TASK BRIEF: Work through the listing below, copying each line that carries the word "camera".

════════════════════

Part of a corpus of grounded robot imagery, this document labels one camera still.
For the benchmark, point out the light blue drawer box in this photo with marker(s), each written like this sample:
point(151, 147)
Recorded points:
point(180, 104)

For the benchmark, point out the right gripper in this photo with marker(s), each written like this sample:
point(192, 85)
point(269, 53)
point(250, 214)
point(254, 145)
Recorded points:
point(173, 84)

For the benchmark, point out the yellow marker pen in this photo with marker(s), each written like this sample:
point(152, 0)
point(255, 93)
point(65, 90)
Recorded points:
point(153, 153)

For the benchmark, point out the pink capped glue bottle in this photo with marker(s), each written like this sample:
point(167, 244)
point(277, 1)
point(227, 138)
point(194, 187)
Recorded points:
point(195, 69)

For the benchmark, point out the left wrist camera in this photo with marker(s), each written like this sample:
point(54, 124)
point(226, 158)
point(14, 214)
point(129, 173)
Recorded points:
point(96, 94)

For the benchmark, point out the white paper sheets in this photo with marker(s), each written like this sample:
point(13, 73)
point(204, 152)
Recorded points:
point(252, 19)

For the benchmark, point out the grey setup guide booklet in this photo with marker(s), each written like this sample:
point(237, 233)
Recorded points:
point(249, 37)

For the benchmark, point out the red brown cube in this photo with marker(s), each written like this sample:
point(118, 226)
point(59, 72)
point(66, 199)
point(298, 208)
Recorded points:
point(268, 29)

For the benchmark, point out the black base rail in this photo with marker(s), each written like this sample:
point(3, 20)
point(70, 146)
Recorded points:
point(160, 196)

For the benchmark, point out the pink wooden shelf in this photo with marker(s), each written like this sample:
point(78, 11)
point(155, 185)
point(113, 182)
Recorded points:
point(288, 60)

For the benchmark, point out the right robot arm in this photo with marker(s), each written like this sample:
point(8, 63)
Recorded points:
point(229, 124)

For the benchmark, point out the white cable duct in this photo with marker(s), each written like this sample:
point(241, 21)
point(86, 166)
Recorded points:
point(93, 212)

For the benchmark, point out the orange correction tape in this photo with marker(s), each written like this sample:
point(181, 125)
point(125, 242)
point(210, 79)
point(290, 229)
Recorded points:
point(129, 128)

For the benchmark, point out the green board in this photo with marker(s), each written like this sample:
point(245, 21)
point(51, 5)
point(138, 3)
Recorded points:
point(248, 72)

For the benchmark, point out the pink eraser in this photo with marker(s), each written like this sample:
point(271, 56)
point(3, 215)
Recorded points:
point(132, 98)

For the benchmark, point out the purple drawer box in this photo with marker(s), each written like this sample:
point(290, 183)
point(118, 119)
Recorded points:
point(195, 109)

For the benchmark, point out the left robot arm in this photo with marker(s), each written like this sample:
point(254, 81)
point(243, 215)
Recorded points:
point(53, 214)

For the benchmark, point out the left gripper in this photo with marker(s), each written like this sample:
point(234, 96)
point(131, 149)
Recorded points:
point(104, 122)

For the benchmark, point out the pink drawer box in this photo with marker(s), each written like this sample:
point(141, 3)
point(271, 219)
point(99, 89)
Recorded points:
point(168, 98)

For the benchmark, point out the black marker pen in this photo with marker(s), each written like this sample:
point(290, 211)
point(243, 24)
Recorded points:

════════════════════

REPLY:
Part of a corpus of grounded robot imagery, this document labels one camera still.
For the benchmark, point out the left wrist camera in this photo with marker(s), each written like this sample:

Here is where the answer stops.